How Robust are Reconstruction Thresholds for Community Detection?
How Robust are Reconstruction Thresholds for Community Detection?
The stochastic block model is a model for community detection in graphs: n nodes are partitioned into two hidden communities and we observe a random graph where within-community edges occur with probability a/n and between-community edges occur with probability b/n (for some constants a > b). The goal is to observe this graph and (approximately) recover the hidden community structure. This problem is known to exhibit sharp threshold behavior: it is information-theoretically possible to recover the communities (better than random guessing, in the limit of large n) precisely when (a-b)^2 > 2(a+b). In order to investigate robustness to unknown noise distributions, we consider the 'semirandom' stochastic block model in which we first generate a random graph as above, but then an adversary gets to make seemingly-helpful changes (adding edges within communities and removing edges between them).

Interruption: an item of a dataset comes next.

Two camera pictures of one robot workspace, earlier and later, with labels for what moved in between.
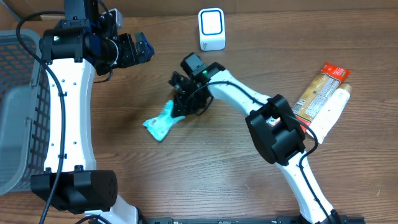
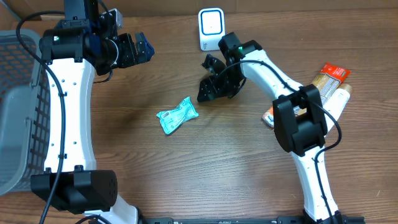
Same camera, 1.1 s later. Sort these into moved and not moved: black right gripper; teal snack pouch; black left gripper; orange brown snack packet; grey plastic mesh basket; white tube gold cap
Moved: black right gripper; teal snack pouch
Not moved: white tube gold cap; orange brown snack packet; grey plastic mesh basket; black left gripper

We show that surprisingly, this 'helpful' adversary can actually shift the threshold, making the problem strictly harder. This challenges the 'robustness' of algorithms that are able to achieve the threshold. On the flip side, we also give an algorithm based on semidefinite programming which succeeds against the semirandom model in a regime of parameters that is not too far from the threshold. Joint work with Ankur Moitra and William Perry.